> _THE PROBLEM_
In the entries that follow, the first line to write out is the one containing "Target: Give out", and the last is the one containing "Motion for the". Reproduce that stretch exactly, with nothing before or after it.

> _Collected data entries_
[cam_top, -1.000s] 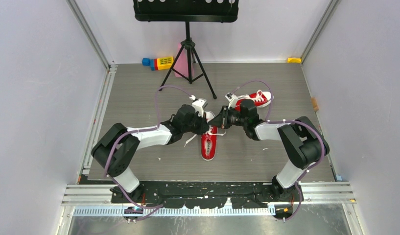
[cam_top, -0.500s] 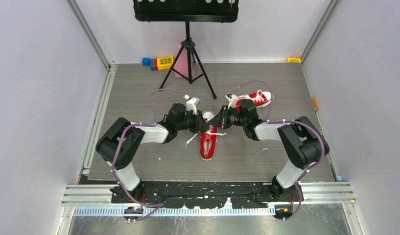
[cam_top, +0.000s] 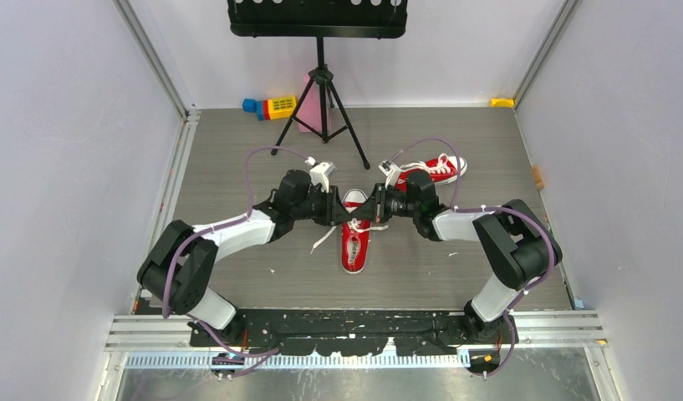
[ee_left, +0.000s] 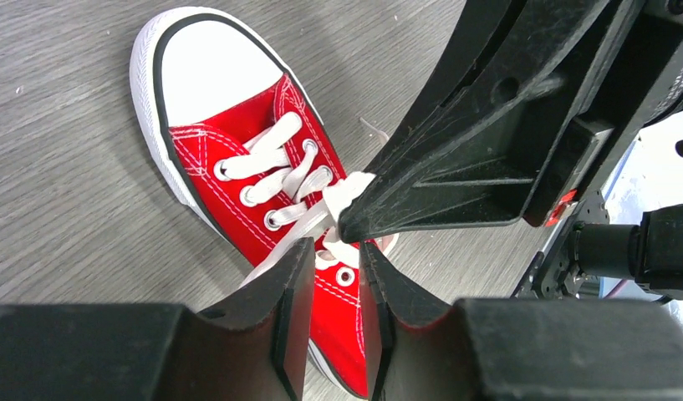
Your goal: Tie the shoes
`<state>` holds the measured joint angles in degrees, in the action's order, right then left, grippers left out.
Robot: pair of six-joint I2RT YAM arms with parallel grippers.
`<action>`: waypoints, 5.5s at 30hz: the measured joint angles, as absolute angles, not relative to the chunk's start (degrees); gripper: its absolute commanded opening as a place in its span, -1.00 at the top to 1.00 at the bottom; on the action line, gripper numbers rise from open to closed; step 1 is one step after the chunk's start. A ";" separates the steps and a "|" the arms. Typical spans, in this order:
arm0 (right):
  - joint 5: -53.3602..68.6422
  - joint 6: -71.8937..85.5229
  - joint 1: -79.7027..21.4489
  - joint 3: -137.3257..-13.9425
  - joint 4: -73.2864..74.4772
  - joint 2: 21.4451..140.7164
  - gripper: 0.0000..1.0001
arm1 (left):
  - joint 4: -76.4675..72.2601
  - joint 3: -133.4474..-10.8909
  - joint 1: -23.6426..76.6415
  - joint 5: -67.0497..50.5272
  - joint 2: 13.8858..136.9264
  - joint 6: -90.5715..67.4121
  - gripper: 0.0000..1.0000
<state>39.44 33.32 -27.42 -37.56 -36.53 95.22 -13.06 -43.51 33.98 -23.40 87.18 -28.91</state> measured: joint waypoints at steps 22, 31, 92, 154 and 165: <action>38.39 33.08 -27.00 -37.56 -34.22 95.22 1.00 | -8.60 -47.88 34.44 -24.97 91.29 -31.59 0.51; 39.22 33.17 -27.33 -37.63 -34.76 95.22 1.00 | -5.58 -46.89 35.55 -21.89 86.80 -31.24 0.41; 39.70 33.28 -27.51 -38.06 -35.22 95.22 1.00 | 2.24 -52.05 40.16 -13.56 89.97 -32.34 1.00; 36.69 33.15 -26.92 -38.06 -34.37 94.48 1.00 | -14.96 -49.41 37.21 -16.25 96.33 -25.21 1.00; 36.80 33.17 -27.55 -38.06 -34.04 94.19 1.00 | -16.93 -47.77 34.85 -24.67 96.62 -28.38 1.00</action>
<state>36.80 33.17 -27.55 -38.06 -34.04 94.19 -16.93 -47.77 34.85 -24.67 96.62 -28.38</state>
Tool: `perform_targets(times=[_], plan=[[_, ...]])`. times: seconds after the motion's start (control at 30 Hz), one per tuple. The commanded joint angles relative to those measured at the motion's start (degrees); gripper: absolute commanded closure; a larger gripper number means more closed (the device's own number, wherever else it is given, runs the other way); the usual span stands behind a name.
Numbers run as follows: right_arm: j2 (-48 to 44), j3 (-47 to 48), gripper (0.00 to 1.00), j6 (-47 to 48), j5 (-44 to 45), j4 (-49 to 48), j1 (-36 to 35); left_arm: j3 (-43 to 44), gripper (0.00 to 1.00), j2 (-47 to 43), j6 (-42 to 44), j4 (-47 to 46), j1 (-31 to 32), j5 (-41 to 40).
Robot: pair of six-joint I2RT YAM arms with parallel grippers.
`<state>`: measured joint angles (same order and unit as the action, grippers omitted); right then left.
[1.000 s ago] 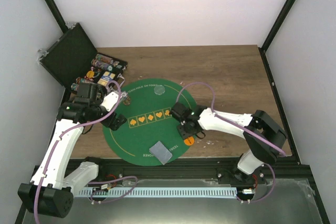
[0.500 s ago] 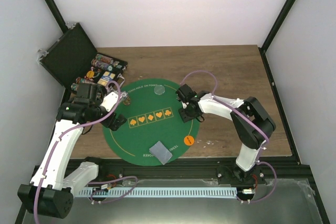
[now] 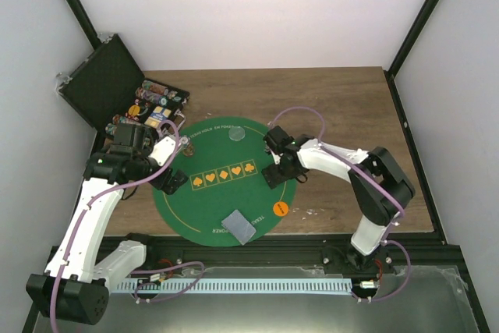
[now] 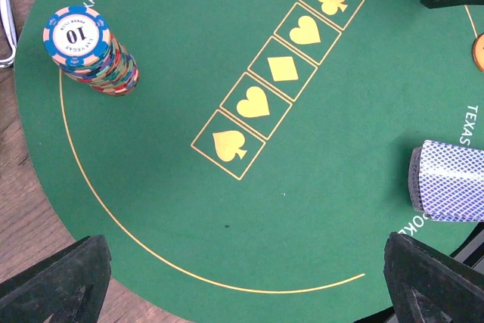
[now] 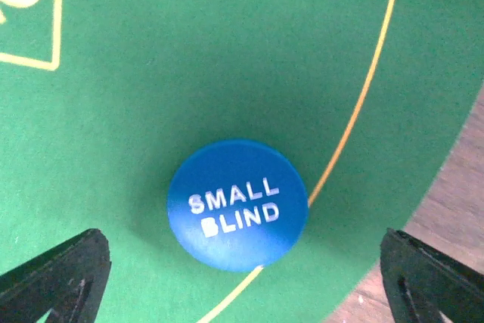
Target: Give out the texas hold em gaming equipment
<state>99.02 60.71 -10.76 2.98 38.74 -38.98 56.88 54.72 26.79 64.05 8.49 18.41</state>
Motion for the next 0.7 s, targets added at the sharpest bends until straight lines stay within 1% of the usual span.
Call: perform_targets(times=[0.0, 0.07, 0.13, 0.23, 0.27, 0.37, 0.53, 0.67], plan=[[-6.38, 1.22, 0.00, -0.07, -2.45, 3.76, -0.62, 1.48, 0.01, -0.55, -0.30, 0.89, -0.24, 0.64], [-9.56, -0.50, 0.00, -1.58, -5.70, 4.92, -1.74, 1.44, 0.01, -0.66, -0.20, 0.99, -0.25, 0.83], [-11.98, -2.98, 0.00, -4.21, -6.69, 6.58, -4.15, 1.24, 0.01, -0.75, -0.24, 0.87, -0.23, 0.91], [-11.79, -2.13, 0.00, -7.52, -5.21, 9.41, -10.48, 1.17, 0.01, -0.64, -0.37, 0.64, -0.24, 0.97], [-11.21, -2.20, 0.00, -8.37, -5.49, 10.03, -11.35, 1.20, 0.01, -0.59, -0.31, 0.71, -0.23, 0.99], [-9.82, -4.32, 0.00, -11.11, -2.85, 11.58, -11.73, 1.46, 0.00, -0.59, -0.19, 1.01, -0.24, 1.01], [-10.80, -8.59, 0.04, -15.10, -4.13, 9.90, -11.69, 1.48, 0.00, -0.92, 0.02, 1.34, -0.24, 1.24], [-9.56, -9.49, 0.14, -15.22, -4.20, 6.93, -11.81, 1.51, 0.01, -0.39, 0.02, 1.16, -0.28, 1.79]])
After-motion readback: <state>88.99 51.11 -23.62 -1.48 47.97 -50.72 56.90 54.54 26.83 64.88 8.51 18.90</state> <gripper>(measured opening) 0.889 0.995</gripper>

> _ANSWER AREA_
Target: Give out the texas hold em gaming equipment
<state>99.02 60.71 -10.76 2.98 38.74 -38.98 56.88 54.72 26.79 64.05 8.49 18.41</state>
Motion for the next 0.7 s, targets added at the sharpest bends until straight lines stay within 1% of the usual span.

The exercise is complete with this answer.